Friday, July 2, 2021

Munging Standard Input

I was writing a shell script at work to extract a few lines from from some test output. It wasn't working like I expected so I examined the file: it had Windows-style linebreaks.

Converting "DOS" text files into Unix style is a hall of fame problem that's up there with "how do I rm a file with a name that starts with a minus sign?" and there are several fine solutions. The problem I have is when I run the script I don't want to have to remember do the conversion myself. The script should do it for me!

Here's my first pass:

tr -d '\r' | (
  while read line; do
    echo "Got a line: ${line}"
  done
)

Trust me that my real script did actual work, not just a silly echo. It is also several lines longer.

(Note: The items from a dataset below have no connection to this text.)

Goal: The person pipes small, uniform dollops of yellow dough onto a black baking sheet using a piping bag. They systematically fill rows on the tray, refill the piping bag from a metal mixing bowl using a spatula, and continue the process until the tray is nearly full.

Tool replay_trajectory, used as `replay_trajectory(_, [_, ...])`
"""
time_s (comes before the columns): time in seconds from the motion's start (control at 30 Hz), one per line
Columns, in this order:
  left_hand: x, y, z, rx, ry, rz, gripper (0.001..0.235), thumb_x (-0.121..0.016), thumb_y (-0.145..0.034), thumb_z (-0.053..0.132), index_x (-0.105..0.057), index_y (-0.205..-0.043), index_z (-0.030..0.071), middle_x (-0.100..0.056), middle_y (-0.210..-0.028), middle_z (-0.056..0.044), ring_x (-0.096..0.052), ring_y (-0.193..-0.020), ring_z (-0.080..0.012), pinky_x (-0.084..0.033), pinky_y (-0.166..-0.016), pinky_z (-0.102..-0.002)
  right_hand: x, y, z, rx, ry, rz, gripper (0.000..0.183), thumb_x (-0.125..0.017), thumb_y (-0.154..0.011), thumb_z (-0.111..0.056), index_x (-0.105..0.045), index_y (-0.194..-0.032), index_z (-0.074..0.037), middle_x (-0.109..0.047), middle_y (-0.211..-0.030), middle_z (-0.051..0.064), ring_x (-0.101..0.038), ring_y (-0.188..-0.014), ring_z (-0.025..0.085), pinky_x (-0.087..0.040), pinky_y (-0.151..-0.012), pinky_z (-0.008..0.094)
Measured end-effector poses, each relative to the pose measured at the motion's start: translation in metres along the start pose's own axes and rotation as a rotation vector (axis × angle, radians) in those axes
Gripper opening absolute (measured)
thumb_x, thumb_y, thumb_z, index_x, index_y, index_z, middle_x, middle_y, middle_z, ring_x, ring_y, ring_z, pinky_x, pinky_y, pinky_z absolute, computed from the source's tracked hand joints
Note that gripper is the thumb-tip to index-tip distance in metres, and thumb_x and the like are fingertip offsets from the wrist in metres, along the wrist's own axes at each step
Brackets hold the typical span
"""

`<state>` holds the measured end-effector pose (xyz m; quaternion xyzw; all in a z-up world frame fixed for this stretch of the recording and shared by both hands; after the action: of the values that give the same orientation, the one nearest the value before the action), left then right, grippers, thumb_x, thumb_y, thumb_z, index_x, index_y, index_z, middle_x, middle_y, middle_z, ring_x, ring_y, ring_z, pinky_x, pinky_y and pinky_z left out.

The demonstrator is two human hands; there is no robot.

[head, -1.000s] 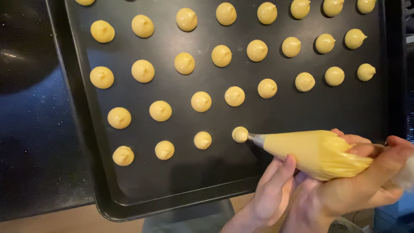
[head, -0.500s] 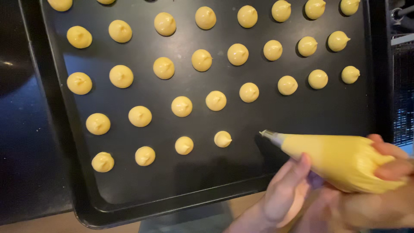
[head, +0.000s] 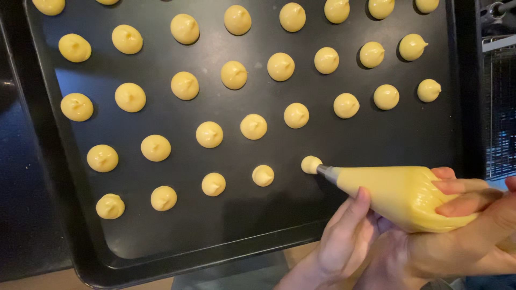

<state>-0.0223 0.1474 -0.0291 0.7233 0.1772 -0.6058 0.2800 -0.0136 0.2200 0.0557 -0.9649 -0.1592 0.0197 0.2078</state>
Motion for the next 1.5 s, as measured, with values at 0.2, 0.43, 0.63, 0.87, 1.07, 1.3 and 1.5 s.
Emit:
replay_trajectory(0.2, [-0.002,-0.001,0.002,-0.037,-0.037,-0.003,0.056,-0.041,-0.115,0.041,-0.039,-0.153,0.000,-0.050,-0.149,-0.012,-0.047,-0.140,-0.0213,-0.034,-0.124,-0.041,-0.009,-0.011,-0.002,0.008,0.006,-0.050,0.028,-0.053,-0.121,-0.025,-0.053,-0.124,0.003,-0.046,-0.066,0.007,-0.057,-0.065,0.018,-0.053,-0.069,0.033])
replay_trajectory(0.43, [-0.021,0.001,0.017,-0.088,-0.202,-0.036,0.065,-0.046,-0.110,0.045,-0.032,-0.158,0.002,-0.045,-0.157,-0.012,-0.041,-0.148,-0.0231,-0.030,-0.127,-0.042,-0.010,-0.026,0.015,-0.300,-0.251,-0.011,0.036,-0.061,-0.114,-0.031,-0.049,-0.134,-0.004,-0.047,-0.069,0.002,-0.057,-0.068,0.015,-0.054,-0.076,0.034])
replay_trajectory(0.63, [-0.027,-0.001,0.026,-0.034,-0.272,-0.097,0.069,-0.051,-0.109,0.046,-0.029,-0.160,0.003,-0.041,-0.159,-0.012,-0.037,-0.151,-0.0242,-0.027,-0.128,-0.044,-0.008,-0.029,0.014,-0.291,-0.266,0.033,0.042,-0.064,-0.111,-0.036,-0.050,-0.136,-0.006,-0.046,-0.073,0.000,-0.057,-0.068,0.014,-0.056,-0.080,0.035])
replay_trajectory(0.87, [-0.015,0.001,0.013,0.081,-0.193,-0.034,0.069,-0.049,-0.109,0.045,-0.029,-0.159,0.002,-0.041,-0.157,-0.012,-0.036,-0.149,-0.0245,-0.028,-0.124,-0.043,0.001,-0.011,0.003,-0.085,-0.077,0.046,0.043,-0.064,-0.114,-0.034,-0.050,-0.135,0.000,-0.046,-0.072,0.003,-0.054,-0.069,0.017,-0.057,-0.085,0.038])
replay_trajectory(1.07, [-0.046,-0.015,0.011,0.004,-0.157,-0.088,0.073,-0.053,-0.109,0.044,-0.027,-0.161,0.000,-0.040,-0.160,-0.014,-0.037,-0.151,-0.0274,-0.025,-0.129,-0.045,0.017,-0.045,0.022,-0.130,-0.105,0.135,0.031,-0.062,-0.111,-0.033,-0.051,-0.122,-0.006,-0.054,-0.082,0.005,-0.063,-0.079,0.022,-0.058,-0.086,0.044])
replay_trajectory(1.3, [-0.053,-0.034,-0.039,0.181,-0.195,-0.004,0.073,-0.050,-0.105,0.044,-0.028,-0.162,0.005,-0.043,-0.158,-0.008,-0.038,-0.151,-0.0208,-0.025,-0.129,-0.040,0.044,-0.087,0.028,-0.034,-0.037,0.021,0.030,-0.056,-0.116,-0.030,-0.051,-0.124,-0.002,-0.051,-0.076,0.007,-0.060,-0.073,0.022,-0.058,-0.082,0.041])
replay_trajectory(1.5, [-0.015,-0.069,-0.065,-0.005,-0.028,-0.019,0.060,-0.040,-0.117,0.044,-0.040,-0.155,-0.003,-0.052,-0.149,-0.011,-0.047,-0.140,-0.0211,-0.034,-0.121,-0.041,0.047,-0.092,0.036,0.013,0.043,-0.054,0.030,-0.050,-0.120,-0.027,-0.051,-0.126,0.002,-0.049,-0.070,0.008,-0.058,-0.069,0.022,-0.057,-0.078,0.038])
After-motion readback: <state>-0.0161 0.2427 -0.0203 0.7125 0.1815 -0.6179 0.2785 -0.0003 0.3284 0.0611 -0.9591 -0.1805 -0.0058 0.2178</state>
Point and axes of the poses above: each hand's wrist, its own y-axis away from the middle knuckle, its own x-axis out of the back of the hand, z = x × y, the point moved 7 cm from there along -y, towards the middle knuckle
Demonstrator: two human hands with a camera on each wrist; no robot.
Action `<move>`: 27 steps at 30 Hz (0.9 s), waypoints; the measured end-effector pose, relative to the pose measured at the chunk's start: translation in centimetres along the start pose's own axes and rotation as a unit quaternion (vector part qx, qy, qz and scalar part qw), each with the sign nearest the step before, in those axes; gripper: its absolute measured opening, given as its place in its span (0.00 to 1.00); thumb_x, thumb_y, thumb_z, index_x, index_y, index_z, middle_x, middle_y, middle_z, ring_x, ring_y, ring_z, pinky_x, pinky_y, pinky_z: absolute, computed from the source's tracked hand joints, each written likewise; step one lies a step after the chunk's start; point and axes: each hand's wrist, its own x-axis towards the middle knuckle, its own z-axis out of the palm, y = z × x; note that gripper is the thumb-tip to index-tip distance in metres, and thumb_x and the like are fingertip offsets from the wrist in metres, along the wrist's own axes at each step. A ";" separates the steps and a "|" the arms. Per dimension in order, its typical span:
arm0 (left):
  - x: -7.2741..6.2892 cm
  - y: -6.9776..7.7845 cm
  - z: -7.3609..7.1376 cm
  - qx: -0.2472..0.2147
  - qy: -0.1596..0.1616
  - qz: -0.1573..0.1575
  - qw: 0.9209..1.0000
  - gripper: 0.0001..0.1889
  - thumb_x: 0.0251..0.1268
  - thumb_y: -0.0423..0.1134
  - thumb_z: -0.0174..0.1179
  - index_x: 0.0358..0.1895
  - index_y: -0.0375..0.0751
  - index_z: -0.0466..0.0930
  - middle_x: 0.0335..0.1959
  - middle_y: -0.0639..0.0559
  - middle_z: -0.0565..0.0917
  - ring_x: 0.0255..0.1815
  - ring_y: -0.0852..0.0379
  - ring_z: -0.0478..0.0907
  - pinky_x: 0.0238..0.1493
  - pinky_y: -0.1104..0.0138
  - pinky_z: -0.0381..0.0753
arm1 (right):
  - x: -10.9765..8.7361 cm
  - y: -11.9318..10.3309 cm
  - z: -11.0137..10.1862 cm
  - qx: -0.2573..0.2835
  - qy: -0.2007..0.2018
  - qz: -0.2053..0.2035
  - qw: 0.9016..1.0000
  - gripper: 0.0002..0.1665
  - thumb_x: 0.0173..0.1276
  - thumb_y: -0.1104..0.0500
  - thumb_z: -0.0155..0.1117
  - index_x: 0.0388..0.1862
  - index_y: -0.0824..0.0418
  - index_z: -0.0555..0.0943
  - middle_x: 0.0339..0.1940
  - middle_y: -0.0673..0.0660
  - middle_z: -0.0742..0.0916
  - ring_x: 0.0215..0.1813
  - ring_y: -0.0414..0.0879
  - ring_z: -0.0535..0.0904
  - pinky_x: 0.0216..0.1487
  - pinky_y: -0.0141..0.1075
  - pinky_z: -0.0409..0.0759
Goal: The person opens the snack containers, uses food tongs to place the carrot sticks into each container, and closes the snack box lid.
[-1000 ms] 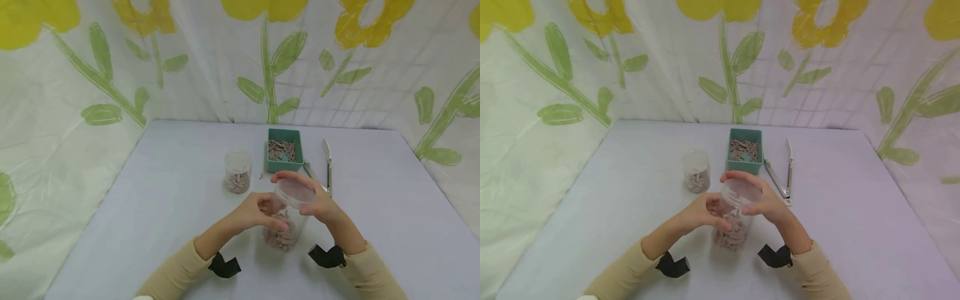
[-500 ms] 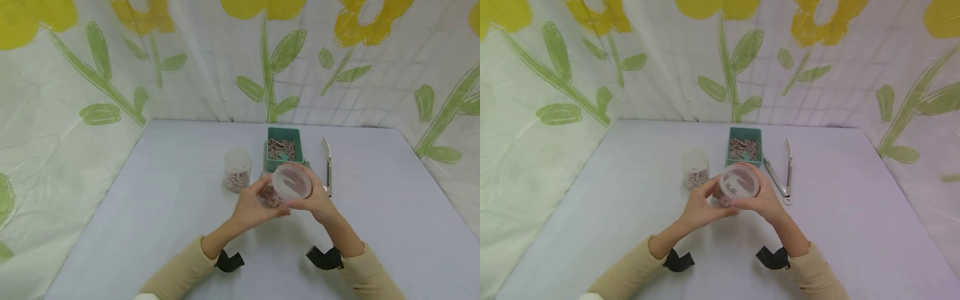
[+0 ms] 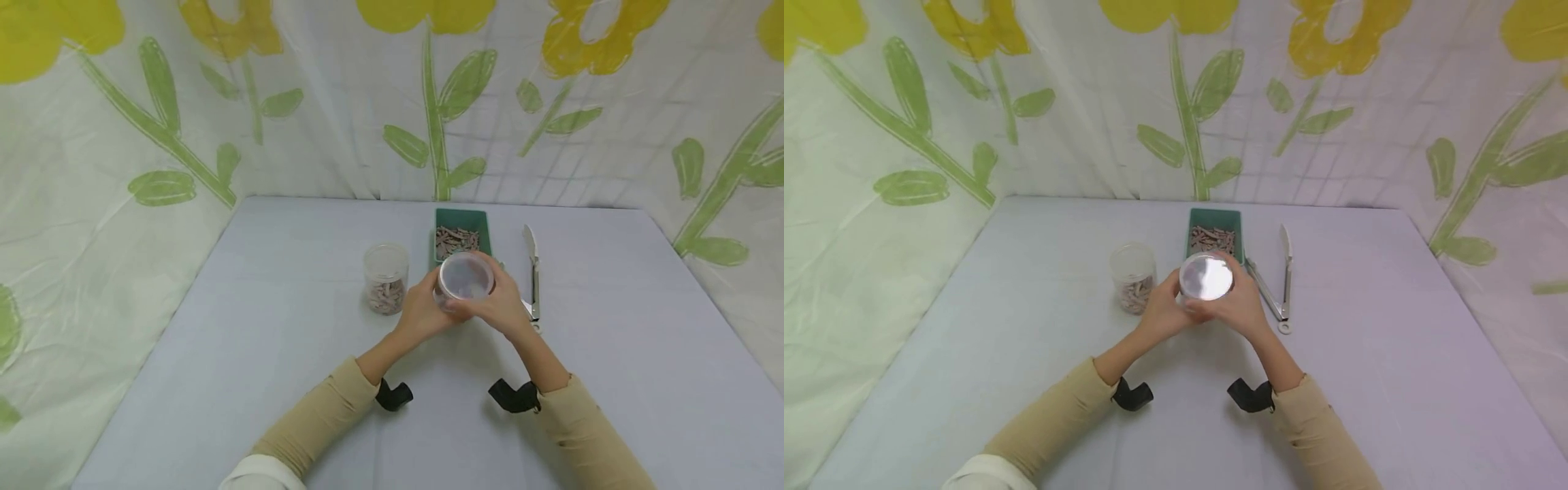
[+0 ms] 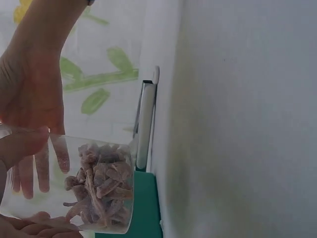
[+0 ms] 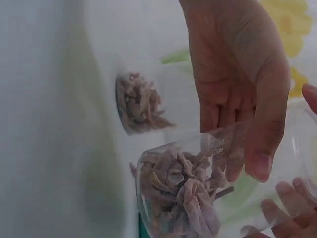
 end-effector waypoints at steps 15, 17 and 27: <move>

The tr filters the input stream to Unix-style if it's not already, and then pipes it to the real script action inside parentheses.

CHEERS: The caller doesn't have to convert input. Also works with plain old /bin/sh
JEERS
: Virtually the entire script has to live inside parens

Next I tried process substitution, which is possible with bash and zsh (though not Mac OS /bin/sh):

exec 3< <(tr -d '\r')

while read <&3 line; do
  echo "Got a line: ${line}"
done

CHEERS: The script doesn't need to be wrapped in parens!
JEERS: It has to read from alternate file descriptor 3 instead of STDIN. And it doesn't work with /bin/sh anymore.

How about I replace FD 0 (STDIN) with this new FD 3?

exec 3< <(tr -d '\r')
exec 3>&0

while read line; do
  echo "Got a line: ${line}"
done

CHEERS: The while loop and anything else in the script can just read from STDIN like usual
JEERS: We're still opening up this weird file descriptor 3 what we never use after line 2 directly

How about substituting FD 0 from the start? Will that break anything?

exec 0< <(tr -d '\r')
 

while read line; do
  echo "Got a line: ${line}"
done

CHEERS: No more stray file descriptors
JEERS: The first line is cryptic? Just kidding this is 100% excellent. I see no flaws.